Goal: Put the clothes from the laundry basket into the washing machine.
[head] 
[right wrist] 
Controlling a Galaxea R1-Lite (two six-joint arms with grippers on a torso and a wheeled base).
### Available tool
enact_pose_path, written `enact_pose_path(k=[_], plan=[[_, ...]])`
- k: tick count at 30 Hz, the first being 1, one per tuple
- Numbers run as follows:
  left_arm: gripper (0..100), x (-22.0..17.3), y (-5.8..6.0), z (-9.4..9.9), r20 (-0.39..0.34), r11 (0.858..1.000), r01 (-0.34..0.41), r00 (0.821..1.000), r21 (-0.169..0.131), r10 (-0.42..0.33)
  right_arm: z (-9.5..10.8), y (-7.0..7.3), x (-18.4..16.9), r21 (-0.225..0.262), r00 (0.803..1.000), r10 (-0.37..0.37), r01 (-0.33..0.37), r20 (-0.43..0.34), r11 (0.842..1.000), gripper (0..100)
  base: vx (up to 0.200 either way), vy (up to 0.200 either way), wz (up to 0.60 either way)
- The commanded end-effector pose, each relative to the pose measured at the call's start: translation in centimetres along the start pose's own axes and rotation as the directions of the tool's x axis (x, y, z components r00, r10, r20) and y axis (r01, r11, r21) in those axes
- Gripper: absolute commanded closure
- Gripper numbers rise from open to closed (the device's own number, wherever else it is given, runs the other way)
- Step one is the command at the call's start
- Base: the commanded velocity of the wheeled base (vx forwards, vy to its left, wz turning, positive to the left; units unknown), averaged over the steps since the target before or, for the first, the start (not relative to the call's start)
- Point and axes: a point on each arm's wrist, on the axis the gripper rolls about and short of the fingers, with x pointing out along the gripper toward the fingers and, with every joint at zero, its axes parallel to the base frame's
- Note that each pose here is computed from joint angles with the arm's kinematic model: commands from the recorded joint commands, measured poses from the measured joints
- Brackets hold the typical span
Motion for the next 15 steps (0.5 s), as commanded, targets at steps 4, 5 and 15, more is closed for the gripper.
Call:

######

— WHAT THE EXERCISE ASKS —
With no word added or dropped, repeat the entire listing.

— REPLY —
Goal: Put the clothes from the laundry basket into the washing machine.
[head] 
[right wrist] 
Controlling a Galaxea R1-Lite (two six-joint arms with grippers on a torso and a wheeled base).
### Available tool
enact_pose_path, written `enact_pose_path(k=[_], plan=[[_, ...]])`
- k: tick count at 30 Hz, the first being 1, one per tuple
- Numbers run as follows:
  left_arm: gripper (0..100), x (-22.0..17.3), y (-5.8..6.0), z (-9.4..9.9), r20 (-0.39..0.34), r11 (0.858..1.000), r01 (-0.34..0.41), r00 (0.821..1.000), r21 (-0.169..0.131), r10 (-0.42..0.33)
  right_arm: z (-9.5..10.8), y (-7.0..7.3), x (-18.4..16.9), r21 (-0.225..0.262), r00 (0.803..1.000), r10 (-0.37..0.37), r01 (-0.33..0.37), r20 (-0.43..0.34), r11 (0.842..1.000), gripper (0..100)
  base: vx (up to 0.200 either way), vy (up to 0.200 either way), wz (up to 0.60 either way)
- The commanded end-effector pose, each relative to the pose measured at the call's start: translation in centimetres along the start pose's own axes and rotation as the directions of the tool's x axis (x, y, z components r00, r10, r20) and y axis (r01, r11, r21) in those axes
- Gripper: absolute commanded closure
- Gripper numbers rise from open to closed (the device's own number, wherever else it is given, runs the other way)
- Step one is the command at the call's start
- Base: the commanded velocity of the wheeled base (vx forwards, vy to its left, wz turning, positive to the left; units unknown), averaged over the steps since the target before or, for the first, the start (not relative to the call's start)
- Point and axes: a point on each arm's wrist, on the axis the gripper rolls about and short of the fingers, with x pointing out along the gripper toward the fingers and, with every joint at zero, its axes parallel to the base frame's
- Note that each pose here is computed from joint angles with the arm's kinematic model: commands from the recorded joint commands, measured poses from the measured joints
- Brackets hold the typical span
Motion for the next 15 steps (0.5 s), as commanded, targets at steps 4, 5 and 15, more is closed for the gripper.
Call:

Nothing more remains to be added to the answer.